Source data:
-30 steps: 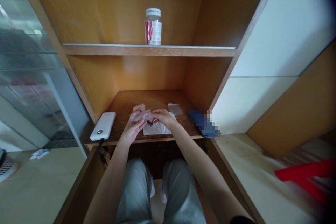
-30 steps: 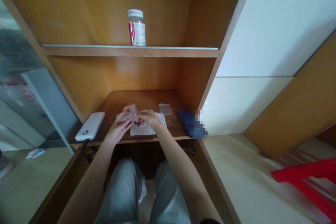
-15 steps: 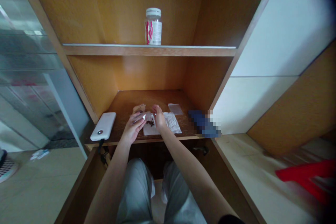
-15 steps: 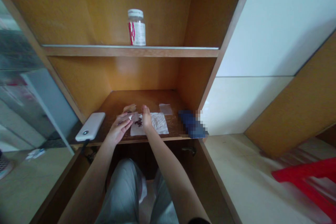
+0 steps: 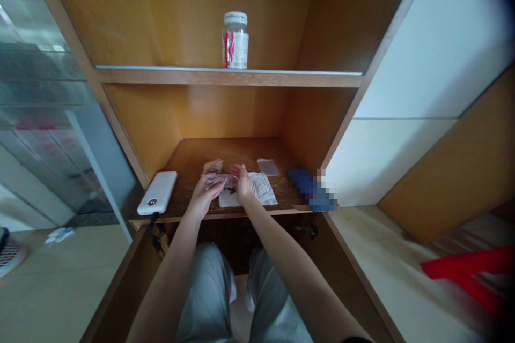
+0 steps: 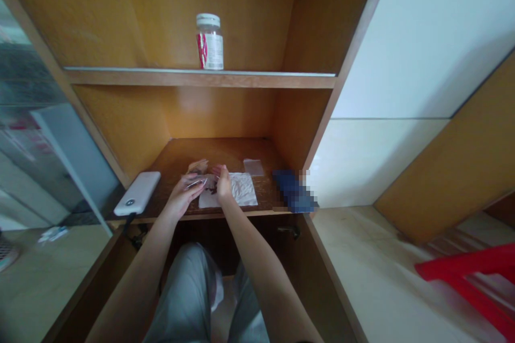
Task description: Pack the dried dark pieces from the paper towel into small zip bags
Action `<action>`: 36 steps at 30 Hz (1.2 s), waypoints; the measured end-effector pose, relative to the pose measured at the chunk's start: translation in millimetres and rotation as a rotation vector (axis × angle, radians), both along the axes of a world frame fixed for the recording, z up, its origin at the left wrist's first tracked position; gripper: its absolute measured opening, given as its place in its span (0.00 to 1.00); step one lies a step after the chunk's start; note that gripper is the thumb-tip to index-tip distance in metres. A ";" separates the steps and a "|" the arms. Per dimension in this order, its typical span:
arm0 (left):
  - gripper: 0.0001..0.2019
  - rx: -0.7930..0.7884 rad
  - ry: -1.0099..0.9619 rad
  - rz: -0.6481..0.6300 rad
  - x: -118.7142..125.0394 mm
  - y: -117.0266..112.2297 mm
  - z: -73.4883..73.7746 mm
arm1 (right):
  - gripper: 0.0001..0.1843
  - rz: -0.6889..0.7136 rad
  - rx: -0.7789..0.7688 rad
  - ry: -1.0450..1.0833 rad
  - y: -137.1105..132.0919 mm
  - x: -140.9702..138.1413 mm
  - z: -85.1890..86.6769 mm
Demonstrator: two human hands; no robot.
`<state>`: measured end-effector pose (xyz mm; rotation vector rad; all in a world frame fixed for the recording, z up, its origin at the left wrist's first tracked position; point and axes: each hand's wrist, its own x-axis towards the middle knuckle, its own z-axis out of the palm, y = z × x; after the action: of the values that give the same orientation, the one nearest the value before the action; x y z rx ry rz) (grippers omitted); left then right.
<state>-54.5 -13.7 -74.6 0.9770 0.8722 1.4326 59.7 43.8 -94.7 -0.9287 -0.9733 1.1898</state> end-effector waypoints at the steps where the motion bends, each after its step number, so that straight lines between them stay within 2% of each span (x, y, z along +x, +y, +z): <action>1: 0.22 -0.003 0.036 0.010 0.9 0.9 1.0 | 0.30 -0.003 -0.002 0.005 0.1 -0.1 -0.2; 11: 0.22 0.069 0.224 -0.003 6.4 11.9 18.6 | 0.28 0.009 -0.001 0.017 -1.1 -0.5 0.3; 17: 0.24 0.128 0.223 0.010 4.6 19.4 15.2 | 0.29 0.009 0.031 -0.012 -1.2 -0.8 0.7; 25: 0.24 0.107 0.287 0.046 0.2 21.6 16.6 | 0.32 -0.037 0.040 -0.068 -2.3 1.2 2.9; 29: 0.23 0.115 0.312 0.053 -1.3 19.5 20.7 | 0.27 -0.068 0.060 -0.047 -3.4 1.8 2.6; 36: 0.23 0.149 0.319 0.057 -4.0 19.0 23.6 | 0.17 -0.190 0.120 -0.130 -3.0 4.1 -1.6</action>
<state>-58.5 5.3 -51.0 1.3276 1.0415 1.4268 63.8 40.8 -96.3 -0.9886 -1.0240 0.9109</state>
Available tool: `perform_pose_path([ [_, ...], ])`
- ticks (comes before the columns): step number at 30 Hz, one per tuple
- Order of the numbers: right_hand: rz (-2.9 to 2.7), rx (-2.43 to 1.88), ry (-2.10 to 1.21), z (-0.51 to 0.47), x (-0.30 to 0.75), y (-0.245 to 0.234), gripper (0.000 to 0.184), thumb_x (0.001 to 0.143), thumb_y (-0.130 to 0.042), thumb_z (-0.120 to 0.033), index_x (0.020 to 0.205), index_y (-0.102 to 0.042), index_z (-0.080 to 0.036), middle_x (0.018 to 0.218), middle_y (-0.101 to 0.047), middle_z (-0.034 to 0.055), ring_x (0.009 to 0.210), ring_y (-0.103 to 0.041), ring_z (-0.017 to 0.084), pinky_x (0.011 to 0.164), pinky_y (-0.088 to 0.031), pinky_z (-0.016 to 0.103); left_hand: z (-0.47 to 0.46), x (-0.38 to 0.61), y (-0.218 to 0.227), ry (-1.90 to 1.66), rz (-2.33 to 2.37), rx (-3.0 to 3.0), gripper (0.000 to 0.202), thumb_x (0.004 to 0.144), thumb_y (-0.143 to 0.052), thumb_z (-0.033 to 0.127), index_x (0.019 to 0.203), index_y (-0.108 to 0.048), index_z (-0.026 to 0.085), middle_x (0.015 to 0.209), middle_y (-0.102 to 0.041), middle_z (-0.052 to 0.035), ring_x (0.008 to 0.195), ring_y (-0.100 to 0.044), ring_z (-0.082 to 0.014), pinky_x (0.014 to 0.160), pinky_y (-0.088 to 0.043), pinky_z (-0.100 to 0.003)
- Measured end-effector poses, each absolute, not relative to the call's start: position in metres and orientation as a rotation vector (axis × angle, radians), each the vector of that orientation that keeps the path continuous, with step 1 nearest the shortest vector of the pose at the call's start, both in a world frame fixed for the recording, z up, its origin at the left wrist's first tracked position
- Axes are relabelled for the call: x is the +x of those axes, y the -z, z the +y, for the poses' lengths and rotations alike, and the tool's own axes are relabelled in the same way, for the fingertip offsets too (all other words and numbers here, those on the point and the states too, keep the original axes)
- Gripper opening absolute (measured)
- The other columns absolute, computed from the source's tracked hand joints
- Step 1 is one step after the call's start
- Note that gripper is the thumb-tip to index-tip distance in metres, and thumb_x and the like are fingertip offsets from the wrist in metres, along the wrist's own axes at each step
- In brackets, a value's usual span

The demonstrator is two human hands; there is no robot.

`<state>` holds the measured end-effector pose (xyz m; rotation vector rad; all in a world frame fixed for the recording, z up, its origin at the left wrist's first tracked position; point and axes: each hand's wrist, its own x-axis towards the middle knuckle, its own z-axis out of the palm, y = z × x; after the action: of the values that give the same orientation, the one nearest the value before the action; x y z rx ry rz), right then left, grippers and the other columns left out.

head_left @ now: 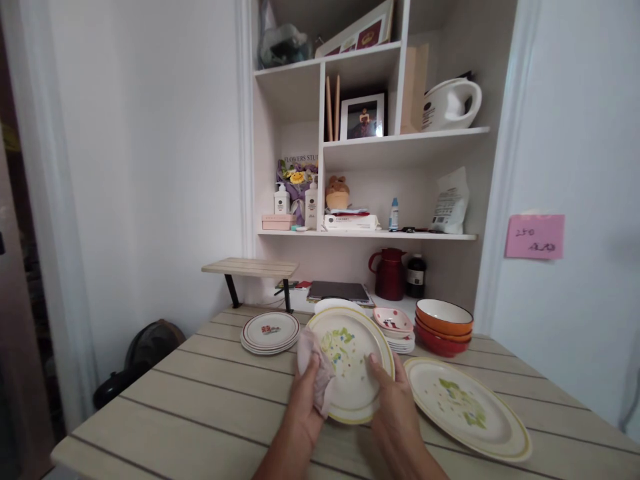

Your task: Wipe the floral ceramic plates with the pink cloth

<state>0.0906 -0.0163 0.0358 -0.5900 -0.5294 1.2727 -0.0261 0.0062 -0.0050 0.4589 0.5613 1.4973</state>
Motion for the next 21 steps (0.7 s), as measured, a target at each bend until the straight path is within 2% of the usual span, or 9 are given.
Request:
perform_pose_path([
  [3,-0.606,-0.59,-1.32,-0.019,0.091,-0.039,0.083,0.066,-0.078,-0.031,0.139,-0.039,-0.031,0.092,-0.076,0.0019,0.075,-0.071,0.022,0.073,-0.057,0.036,0.009,-0.033,0.004,-1.555,0.584,0.5,0.061,0.068,-0.078,0.036,0.121,-0.058,0.016,0.107,-0.073,-0.0151,0.1,-0.068,-0.0296,0.084,-0.056,-0.039],
  [8,-0.794,-0.647,-1.499,-0.014,0.108,-0.047,0.087,0.064,-0.079,-0.026,0.14,-0.037,-0.027,0.095,-0.075,0.0049,0.077,-0.071,0.023,0.069,-0.056,0.034,0.006,-0.058,-0.004,-1.718,0.736,0.626,0.062,0.064,-0.081,0.034,0.12,-0.057,0.022,0.111,-0.071,-0.0113,0.095,-0.069,-0.0252,0.081,-0.055,-0.035],
  [12,-0.985,-0.692,-1.604,-0.014,0.126,-0.052,0.079,0.068,-0.074,-0.027,0.139,-0.039,-0.028,0.098,-0.074,0.007,0.078,-0.071,0.025,0.064,-0.055,0.034,-0.002,-0.07,-0.009,-1.683,0.838,0.826,0.06,0.063,-0.081,0.034,0.116,-0.06,0.018,0.1,-0.073,-0.0102,0.083,-0.07,-0.0219,0.075,-0.054,-0.031],
  [17,-1.102,-0.752,-1.623,-0.018,0.133,-0.057,0.08,0.068,-0.073,-0.029,0.14,-0.037,-0.033,0.097,-0.074,0.0058,0.075,-0.071,0.026,0.07,-0.055,0.042,-0.007,-0.065,-0.01,-1.622,0.858,1.004,0.052,0.065,-0.079,0.033,0.111,-0.063,0.015,0.09,-0.074,-0.0082,0.077,-0.068,-0.0203,0.07,-0.053,-0.029],
  [21,-1.095,-0.742,-1.571,-0.02,0.127,-0.056,0.08,0.065,-0.077,-0.033,0.137,-0.043,-0.026,0.093,-0.075,0.0075,0.07,-0.071,0.024,0.067,-0.056,0.039,-0.01,-0.062,-0.013,-1.655,0.896,0.977,0.054,0.062,-0.081,0.034,0.11,-0.064,0.015,0.089,-0.074,-0.0071,0.079,-0.068,-0.0213,0.071,-0.053,-0.03],
])
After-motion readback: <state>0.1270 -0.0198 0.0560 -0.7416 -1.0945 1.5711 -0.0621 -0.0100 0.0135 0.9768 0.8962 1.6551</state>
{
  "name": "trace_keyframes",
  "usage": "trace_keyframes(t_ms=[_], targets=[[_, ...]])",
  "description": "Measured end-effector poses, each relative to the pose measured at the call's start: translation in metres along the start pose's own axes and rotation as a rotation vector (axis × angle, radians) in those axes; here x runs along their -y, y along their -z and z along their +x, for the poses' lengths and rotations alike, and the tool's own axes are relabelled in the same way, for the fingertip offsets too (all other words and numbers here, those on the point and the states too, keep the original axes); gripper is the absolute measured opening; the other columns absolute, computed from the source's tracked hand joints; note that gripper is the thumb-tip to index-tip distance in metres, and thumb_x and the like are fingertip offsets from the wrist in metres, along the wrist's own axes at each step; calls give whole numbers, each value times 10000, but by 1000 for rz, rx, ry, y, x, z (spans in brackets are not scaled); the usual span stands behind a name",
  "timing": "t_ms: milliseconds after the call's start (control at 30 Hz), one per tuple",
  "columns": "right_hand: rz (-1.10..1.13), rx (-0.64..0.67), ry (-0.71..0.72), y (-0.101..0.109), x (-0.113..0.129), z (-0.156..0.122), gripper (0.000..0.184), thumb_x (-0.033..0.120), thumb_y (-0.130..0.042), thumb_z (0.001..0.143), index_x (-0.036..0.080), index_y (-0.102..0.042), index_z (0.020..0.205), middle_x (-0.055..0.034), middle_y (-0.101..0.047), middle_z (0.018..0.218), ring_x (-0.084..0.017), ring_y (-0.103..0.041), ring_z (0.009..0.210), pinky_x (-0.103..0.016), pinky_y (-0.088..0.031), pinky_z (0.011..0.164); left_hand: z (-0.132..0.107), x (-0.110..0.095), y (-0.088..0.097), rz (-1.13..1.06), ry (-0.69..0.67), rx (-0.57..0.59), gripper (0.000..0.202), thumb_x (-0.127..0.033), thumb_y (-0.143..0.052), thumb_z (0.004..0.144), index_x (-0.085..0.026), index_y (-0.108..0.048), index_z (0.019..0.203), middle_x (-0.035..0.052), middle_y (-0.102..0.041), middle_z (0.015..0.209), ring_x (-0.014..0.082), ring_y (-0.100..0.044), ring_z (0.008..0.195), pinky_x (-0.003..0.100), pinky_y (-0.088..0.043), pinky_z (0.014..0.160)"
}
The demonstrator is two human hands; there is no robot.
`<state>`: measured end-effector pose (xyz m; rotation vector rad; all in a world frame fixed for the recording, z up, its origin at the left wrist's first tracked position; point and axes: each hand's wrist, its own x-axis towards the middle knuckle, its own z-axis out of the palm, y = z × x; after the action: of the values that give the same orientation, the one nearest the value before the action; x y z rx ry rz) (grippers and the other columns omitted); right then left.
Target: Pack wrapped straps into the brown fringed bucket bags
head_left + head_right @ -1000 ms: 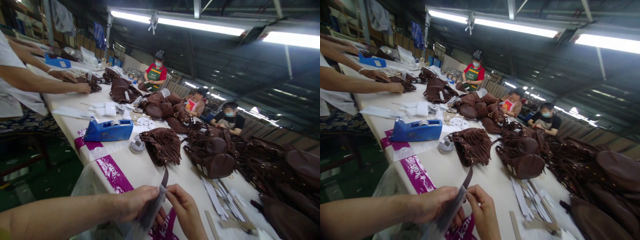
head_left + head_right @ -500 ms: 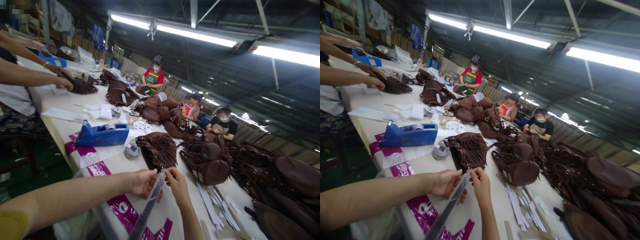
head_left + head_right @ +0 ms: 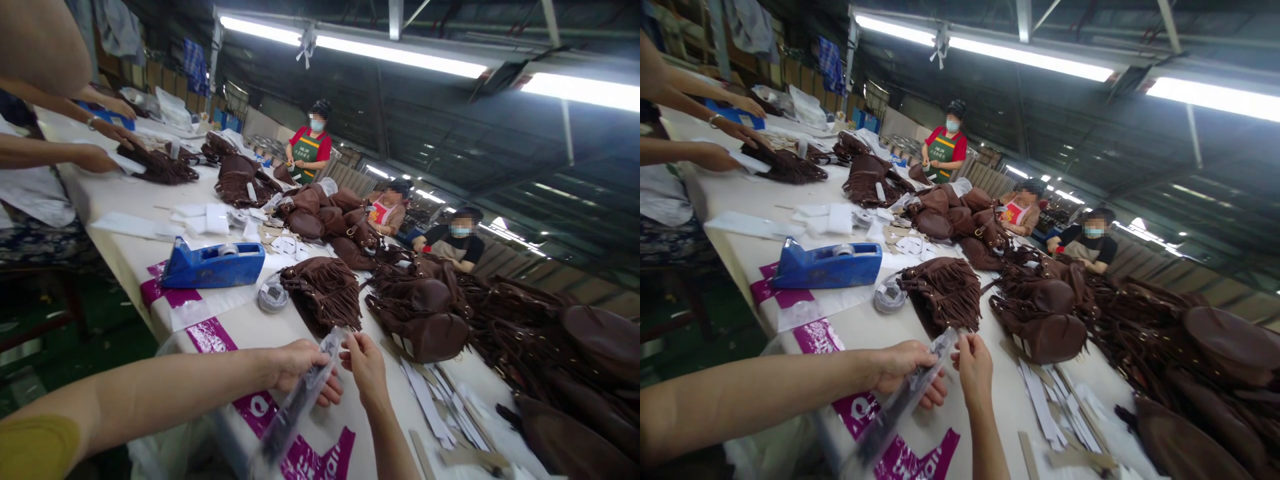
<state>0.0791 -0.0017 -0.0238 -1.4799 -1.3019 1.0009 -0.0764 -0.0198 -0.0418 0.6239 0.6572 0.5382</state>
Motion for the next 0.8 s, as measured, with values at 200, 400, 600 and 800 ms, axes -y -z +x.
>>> trace_keyframes(t_ms=[200,400,600,800], targets=[[283,316,-362,10,11,-63,565,663,-621,761,132,-637,951,-78,-703,798,-163,-668,652,-252,-502,581,-4,-16,-18,-108,-118,-110,128,-186,-531,867,-79,-562,805,87,-641,665,185,-641,567,317,-515,626],[644,442,-403,-25,-8,-106,518,526,-832,617,156,-612,906,-12,-685,690,-126,-641,576,-210,-462,556,4,-25,-34,-125,-56,-133,206,-154,-419,915,-39,-585,874,171,-683,809,207,-682,695,321,-528,722],[804,336,-487,-31,1,-113,428,500,-788,692,141,-604,835,-22,-671,659,-167,-665,602,-263,-517,570,14,-34,-39,-120,-17,-173,265,-165,-322,966,-50,-560,949,158,-695,851,206,-695,728,321,-545,704],[967,384,-510,-13,13,-122,314,283,-797,735,120,-632,946,-2,-649,705,-136,-650,604,-298,-571,587,21,-33,-34,-66,-53,-210,223,-145,-340,950,-65,-548,949,173,-685,977,202,-698,757,342,-545,755]])
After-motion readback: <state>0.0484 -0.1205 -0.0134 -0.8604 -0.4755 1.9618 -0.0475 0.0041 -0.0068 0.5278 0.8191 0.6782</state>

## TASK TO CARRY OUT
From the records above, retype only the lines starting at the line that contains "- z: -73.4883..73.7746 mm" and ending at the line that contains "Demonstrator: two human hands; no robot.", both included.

## SOLUTION TO THIS EXERCISE
  - z: -73.4883..73.7746 mm
arm1 (right):
  - gripper: 0.0001..0.1843
  - rz: -0.6889..0.7136 rad
  - rx: -0.7789..0.7688 rad
  - ry: -1.0450..1.0833 rad
  - y: -137.1105..132.0919 mm
  - x: -140.9702..138.1413 mm
  - z: -85.1890..86.6769 mm
Demonstrator: two human hands; no robot.

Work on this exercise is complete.